October 29

What was advertised in a colonial American newspaper 250 years ago today?

Oct 29 - 10:29:1768 Providence Gazette
Providence Gazette (October 29, 1768).

Weatherwise’s ALMANACK, For the Year 1769, To be Sold by the Printers hereof.”

During the fall of 1768 printers throughout the colonies participated in an annual ritual: advertising new almanacs for the coming year. Sarah Goddard and John Carter, the printers of the Providence Gazette, got an early start that year. They first advertised Abraham Weatherwise’s “N. England Town and Country Almanack” at the end of August. That advertisement extended nearly three-quarters of a column and advanced several appeals to prospective customers.

It ran for just two weeks before Goddard and Carter replaced it with a different advertisement of a similar length. This one focused on various aspects of the contents, including “a beautiful poetical Essay on Public Spirit, wrote by an American Patriot,” “a Table of Roads,” and “Bearings of different Places from the Rhode-Island Light-House, with Directions for entering the Port of New-London, very serviceable to Navigators, more particularly to those unacquainted with the Coast.” The notice concluded with some comments on its brisk sales so far: “The first Impression of Weaterwise’s Almanack, through the Encouragement of the Public, having met with a Sale far exceeding the Printers most sanguine Expectations, they were nearly all disposed of before several large Orders from our Country Friends came to Hand; but as another Edition will be published on Monday, they may depend on having their Orders immediately completed.” The following week Goddard and Carter updated that advertisement, eliminating the final paragraph and adding a bold new headline proclaiming that they had “Just PUBLISHED” a “SECOND EDITION.” Weatherwise’s almanac was popular, or so the printers wanted it to seem.
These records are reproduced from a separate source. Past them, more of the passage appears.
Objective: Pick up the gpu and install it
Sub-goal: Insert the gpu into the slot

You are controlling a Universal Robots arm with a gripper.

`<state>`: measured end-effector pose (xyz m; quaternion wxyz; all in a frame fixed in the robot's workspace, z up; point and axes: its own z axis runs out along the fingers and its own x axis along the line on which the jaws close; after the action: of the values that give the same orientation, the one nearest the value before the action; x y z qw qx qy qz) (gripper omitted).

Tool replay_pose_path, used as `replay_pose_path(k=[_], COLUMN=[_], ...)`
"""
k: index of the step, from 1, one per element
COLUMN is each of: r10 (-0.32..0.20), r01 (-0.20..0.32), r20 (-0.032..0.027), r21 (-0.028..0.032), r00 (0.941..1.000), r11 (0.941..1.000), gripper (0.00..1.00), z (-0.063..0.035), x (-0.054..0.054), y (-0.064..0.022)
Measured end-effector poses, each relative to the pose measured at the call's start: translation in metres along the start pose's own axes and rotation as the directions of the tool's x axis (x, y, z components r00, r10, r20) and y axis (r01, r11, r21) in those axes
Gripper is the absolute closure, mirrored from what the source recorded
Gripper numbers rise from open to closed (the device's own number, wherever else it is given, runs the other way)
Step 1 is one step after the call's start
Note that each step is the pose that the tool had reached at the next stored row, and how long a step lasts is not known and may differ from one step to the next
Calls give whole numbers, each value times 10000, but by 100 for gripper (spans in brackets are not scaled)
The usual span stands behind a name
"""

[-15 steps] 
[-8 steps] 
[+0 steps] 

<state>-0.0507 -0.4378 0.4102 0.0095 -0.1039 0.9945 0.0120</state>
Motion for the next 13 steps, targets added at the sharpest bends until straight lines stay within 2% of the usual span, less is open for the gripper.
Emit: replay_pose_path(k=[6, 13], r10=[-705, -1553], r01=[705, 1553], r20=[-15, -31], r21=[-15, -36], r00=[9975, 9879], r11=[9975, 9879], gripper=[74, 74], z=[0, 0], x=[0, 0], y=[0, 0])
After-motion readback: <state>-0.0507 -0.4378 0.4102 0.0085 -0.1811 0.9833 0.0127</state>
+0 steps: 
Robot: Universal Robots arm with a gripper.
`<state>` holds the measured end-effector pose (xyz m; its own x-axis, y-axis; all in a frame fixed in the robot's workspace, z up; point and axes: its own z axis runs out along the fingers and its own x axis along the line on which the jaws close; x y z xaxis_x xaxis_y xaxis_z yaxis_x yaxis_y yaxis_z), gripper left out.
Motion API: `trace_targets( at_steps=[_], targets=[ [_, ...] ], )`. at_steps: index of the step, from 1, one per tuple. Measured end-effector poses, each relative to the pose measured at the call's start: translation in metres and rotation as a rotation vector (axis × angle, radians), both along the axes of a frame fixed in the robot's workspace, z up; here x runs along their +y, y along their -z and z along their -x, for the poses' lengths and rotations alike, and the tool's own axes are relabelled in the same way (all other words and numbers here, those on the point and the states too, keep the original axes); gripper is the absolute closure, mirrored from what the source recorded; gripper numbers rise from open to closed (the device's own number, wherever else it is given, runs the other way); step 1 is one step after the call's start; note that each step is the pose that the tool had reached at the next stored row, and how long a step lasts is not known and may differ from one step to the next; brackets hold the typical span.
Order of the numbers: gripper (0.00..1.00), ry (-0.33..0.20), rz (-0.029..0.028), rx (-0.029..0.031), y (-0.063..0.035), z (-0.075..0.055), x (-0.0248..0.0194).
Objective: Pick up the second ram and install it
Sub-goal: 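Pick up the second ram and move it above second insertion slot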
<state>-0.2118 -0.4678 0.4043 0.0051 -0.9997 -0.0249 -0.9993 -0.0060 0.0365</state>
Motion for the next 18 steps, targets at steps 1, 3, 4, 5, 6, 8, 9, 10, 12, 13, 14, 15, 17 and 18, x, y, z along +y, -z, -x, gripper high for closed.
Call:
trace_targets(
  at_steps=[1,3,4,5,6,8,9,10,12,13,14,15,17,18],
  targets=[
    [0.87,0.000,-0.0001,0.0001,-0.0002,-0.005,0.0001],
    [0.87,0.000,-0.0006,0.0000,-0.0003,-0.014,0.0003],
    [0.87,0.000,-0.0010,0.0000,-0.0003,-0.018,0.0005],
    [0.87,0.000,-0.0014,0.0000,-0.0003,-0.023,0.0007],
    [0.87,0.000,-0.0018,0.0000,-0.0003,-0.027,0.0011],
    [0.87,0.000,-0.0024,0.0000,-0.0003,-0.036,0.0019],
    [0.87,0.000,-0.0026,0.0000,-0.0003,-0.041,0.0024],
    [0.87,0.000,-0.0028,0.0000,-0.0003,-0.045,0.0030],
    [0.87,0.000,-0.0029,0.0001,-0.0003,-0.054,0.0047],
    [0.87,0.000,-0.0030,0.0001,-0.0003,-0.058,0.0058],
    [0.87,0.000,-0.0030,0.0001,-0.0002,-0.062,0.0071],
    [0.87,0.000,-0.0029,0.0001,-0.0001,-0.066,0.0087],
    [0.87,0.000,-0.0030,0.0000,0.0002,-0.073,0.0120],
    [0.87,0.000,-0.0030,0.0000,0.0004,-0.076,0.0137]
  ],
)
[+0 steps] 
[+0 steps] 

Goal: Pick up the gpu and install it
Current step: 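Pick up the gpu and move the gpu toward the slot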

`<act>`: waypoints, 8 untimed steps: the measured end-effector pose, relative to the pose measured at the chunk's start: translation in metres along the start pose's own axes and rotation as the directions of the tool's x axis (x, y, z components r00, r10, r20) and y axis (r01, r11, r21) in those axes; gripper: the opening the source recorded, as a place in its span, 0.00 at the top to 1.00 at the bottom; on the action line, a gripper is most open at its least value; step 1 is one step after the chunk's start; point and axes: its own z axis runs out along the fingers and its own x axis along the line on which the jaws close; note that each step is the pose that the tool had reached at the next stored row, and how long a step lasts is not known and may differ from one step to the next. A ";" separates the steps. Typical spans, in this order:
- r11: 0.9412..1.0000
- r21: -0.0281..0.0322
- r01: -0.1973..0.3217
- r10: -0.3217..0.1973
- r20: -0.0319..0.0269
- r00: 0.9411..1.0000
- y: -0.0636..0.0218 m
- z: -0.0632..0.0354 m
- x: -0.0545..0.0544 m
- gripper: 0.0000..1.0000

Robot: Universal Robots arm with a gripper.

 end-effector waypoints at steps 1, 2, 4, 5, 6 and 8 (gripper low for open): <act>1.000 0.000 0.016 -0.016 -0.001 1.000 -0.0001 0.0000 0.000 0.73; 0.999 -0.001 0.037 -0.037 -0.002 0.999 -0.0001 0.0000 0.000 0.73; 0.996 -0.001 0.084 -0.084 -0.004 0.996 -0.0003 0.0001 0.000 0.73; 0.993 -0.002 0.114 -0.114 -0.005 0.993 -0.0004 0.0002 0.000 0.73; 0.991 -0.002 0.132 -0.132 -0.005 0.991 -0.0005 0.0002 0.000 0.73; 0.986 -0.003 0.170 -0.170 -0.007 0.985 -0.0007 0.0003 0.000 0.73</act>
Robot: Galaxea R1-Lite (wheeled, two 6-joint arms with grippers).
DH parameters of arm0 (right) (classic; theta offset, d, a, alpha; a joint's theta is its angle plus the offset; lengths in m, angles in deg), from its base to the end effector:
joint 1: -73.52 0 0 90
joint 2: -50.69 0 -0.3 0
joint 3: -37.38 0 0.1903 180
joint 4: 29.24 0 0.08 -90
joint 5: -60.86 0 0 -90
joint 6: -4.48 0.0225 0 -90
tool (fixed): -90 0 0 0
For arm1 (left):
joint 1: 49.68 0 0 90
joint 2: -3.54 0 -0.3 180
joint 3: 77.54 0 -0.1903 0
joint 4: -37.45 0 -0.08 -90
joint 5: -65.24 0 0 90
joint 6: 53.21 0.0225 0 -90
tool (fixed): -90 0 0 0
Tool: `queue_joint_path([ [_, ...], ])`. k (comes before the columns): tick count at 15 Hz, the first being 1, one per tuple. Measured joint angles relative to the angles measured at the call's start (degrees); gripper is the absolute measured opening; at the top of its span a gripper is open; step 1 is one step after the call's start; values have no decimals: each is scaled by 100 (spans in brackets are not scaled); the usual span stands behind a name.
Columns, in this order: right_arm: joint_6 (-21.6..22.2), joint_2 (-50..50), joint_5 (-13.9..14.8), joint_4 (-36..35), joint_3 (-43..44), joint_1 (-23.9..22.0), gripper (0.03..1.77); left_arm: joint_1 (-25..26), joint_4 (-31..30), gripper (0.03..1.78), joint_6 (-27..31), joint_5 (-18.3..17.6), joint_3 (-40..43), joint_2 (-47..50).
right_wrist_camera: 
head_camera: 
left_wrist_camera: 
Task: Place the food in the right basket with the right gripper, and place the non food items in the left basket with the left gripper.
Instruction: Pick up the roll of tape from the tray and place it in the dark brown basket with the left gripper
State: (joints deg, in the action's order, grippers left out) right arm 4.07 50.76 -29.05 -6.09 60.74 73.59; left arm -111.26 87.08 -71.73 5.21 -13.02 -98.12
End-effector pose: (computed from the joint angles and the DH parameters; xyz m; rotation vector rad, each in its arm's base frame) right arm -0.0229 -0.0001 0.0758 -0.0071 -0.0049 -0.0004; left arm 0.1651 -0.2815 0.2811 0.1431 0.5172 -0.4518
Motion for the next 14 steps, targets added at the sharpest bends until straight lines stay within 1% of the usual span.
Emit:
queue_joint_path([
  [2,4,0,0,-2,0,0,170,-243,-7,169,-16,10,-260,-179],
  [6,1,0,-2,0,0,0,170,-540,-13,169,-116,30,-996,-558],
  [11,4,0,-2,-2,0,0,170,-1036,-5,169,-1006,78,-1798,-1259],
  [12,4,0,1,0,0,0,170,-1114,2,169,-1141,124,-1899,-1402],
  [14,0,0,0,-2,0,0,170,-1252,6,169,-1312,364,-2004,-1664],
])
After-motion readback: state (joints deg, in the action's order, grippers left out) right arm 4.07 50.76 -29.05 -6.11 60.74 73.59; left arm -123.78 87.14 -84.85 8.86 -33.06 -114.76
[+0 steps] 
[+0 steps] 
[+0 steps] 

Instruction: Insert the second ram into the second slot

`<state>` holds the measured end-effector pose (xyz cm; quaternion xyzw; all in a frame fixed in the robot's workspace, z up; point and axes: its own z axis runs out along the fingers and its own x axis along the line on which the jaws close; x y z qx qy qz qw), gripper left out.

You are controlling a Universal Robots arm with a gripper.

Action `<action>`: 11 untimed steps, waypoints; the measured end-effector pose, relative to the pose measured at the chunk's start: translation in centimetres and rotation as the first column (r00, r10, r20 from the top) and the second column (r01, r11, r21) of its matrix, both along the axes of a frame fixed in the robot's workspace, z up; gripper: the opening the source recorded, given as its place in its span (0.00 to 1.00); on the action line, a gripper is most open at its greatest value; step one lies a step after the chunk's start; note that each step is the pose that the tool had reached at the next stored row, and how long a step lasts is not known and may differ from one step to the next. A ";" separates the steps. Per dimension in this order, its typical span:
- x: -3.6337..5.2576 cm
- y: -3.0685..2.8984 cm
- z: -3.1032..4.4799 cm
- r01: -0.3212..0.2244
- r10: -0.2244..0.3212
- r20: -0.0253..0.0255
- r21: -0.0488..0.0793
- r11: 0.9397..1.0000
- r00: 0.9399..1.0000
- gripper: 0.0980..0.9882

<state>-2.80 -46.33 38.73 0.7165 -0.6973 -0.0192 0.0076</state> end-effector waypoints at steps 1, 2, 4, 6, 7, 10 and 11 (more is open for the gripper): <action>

Over the next several weeks Goddard and Carter irregularly inserted that advertisement. It appeared in some issues, but not in others. Perhaps other content sometimes crowded out the lengthy notice. At the end of October, the printers shifted to yet another advertisement, this time resorting to a notice of only three lines: “Weatherwise’s ALMANACK, / For the Year 1769, / To be Sold by the Printers hereof.” Like other short advertisements place by printers, this one likely served two purposes. It complete a column that otherwise did not have sufficient content while also promoting a product that generated revenues beyond the newspaper’s subscription and advertising fees. Goddard and Carter had already committed significant space to marketing the almanac to readers of the Providence Gazette. This brief advertisement reminded prospective customers who had not yet purchased copies of their availability without occupying as much space as other notices had in previous issues.